View blog , Blue Monday , 12 mar 2008

Author's portrait
Goran, Ronaldo, Rasmus, Vlidi, Magnus @Kunsthistorische Mausoleum

Kunsthistorische mausoleum is one of the most exciting art spaces in Belgrade. It contains a steady, permanent display, but each visit definitely becomes one unique experience. However, the uniqueness which I'm describing here is not a product of any kind of spectacularity, except for the one which 'people of culture' might eventually experience by sitting in the fairly humid basement [which is the aesthetic and economic condition of the production represented here]. Rather, it is the consequence of the possibility to initiate an curious conversation with always different group of people gathered there, usually varying from 3 to 6 persons. This is, again, the consequence of the limitation of the space, but the vividness of communication that could be achieved within such a small and diverse group of people makes one wonder if this limitation is actually also there by choice, and not as the consequence of contingency. Kunsthistorische mausoleum is centrally located, yet its neighborhood is a bit out of the way; it is open to the public view, yet not completely public - it is enwrapped by a grey zone of institutionalized art spaces and practices. Kunsthistorische mausoleum is not permanently open to the public as a quickly manageable display or publicly accessible space along the popular route; the visit has to be scheduled in advance, and is usually performed as a guided tour and the conversation among the visitors and the guides. The key-keepers of the space are Goran Djordjevic - the doormen, and three Belgrade-based people, officially educated as art historians: Dejan Sretenovic, Branislav Dimitrijevic and me. It is one of the just two museological spaces that include art history in its name, and history itself becomes the one of its main topic. Kunsthistorische mausoleum presents history of art as the story in which the main roles are played by the Authors and the Originals. It is the place where we feel invited and inspired to discuss these notions inherent to general perception of cultural production, including all the surrounding conceptual, economical and political parameters - from the concepts of modernism and enlightment to the reality of art market and how the world can look like in the future if we change some of its basic presumptions.

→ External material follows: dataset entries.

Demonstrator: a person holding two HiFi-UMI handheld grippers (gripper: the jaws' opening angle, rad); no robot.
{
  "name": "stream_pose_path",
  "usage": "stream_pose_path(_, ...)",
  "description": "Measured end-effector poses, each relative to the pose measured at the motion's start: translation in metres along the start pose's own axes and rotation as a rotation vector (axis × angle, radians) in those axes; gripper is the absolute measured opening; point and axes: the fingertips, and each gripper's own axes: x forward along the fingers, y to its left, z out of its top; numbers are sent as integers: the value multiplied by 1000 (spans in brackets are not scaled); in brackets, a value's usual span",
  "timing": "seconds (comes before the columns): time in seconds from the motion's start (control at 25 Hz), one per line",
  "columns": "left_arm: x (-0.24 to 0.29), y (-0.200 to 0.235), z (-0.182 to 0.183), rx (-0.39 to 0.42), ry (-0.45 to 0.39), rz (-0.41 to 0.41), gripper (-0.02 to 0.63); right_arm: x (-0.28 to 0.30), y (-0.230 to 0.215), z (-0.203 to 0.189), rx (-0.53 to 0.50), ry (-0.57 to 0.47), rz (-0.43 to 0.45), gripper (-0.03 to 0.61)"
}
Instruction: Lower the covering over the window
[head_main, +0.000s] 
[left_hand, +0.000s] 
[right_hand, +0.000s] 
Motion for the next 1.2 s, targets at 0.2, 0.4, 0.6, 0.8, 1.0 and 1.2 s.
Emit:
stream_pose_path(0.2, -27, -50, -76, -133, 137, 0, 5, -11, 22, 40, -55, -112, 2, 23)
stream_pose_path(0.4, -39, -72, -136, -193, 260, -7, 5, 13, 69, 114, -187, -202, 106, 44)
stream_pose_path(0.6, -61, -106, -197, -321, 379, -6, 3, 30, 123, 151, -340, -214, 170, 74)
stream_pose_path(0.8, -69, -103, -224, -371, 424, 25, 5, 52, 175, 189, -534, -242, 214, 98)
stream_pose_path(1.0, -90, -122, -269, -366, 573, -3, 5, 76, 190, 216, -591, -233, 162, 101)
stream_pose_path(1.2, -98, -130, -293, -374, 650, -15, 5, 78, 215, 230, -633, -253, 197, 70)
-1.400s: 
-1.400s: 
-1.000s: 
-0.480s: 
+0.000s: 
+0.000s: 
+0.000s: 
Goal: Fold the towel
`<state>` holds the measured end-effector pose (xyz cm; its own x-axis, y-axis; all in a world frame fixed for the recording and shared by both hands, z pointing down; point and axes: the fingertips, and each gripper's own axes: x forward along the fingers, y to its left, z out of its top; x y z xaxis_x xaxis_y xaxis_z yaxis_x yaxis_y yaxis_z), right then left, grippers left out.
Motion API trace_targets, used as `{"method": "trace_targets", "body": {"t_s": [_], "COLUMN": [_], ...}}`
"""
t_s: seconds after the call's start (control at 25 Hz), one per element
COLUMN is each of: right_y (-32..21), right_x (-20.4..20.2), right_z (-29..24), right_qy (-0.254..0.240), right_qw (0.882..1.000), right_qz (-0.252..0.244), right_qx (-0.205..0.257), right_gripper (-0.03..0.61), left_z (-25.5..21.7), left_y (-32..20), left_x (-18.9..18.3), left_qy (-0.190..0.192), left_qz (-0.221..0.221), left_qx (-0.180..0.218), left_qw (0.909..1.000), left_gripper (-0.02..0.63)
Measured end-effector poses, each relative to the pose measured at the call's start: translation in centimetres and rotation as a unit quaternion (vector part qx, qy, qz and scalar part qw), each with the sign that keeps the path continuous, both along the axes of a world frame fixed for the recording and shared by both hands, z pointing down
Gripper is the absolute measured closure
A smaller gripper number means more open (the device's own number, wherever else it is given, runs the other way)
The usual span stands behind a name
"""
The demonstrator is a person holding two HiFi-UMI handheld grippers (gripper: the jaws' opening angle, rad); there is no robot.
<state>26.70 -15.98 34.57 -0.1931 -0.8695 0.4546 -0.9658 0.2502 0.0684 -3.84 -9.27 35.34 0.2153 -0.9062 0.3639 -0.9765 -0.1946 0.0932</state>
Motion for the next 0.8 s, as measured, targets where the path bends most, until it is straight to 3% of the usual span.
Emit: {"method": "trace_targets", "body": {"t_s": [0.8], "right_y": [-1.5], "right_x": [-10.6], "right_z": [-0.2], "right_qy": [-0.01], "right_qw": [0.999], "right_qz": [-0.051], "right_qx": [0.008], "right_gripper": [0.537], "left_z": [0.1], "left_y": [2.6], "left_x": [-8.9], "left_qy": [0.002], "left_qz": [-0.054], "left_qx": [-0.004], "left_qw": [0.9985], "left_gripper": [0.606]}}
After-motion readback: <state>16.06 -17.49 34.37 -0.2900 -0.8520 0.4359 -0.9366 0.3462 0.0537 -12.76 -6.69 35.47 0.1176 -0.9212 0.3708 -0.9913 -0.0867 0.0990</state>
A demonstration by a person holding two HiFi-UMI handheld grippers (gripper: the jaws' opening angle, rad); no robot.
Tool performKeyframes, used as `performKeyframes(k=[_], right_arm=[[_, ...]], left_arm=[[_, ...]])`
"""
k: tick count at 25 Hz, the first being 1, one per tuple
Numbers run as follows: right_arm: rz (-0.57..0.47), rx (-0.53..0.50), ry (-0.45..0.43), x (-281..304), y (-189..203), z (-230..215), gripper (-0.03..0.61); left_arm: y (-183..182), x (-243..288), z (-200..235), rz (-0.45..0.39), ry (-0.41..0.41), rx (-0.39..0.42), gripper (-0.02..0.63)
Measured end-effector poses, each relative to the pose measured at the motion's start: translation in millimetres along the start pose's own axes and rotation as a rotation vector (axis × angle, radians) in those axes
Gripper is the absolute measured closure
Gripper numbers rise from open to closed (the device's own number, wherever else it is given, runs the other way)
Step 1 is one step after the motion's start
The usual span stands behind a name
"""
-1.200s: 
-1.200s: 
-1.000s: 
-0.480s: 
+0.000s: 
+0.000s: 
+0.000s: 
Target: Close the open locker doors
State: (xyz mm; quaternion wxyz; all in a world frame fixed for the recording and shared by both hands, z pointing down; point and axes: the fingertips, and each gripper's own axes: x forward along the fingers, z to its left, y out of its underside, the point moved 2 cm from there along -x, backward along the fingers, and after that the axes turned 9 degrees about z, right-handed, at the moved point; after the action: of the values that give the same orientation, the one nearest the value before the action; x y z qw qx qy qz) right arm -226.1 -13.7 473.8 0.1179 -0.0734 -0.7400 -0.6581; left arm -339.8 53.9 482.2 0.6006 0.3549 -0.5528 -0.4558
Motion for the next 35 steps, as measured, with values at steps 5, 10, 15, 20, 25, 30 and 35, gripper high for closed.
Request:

Kunsthistorische mausoleum exhibit copies of famous arthistorical masterpieces, but its collection also includes various originals and fakes of designed objects from the era of modernism, the objects that we 'read' as stereotypically ethnographic, the art historical books, the novels exploring ethnography, colonization and history, LPs of the popular music in Yugoslavia during 50s and 60s that could be played on the famous Iskra monophonic gramophone... All this is obsessively interconnected knitting the one story, the story on copy. The artifacts are arranged in two small rooms with walls neatly covered by the non-perfect hand-made copies of the artworks that symbolize our history and our understanding of art. The originals after which the copies exhibited here were made are the reproductions from the two most famous arthistorical books: Concise History of Modern Painting by Herbert Read and History of Art by H.W. Janson. In the books some of the reproductions are in black and white, so the copies are black and white as well. It is not about making the perfect copy, but about the attempt to discuss if the copy can take us outside of the story in which we are playing always-already predetermined roles as artists, creative subjects, content producers or novelty inventors.

A few days ago I took there the guests of the Festival of Free Culture, dedicated to the different understanding of cultural contents, especially in the sense of the economy and circulation of "content". This view on cultural contents retroactively affects the established relations among the 'authors' and 'users', experiences and goods, institutionalization of the value and economical interests of the “licensed” distributors and so on. The Festival of Free Culture this year was mostly concerned with change of understanding of “content exchange” and circulation brought by the 'digital paradigm', and with how do we operate with the notion of property in culture today.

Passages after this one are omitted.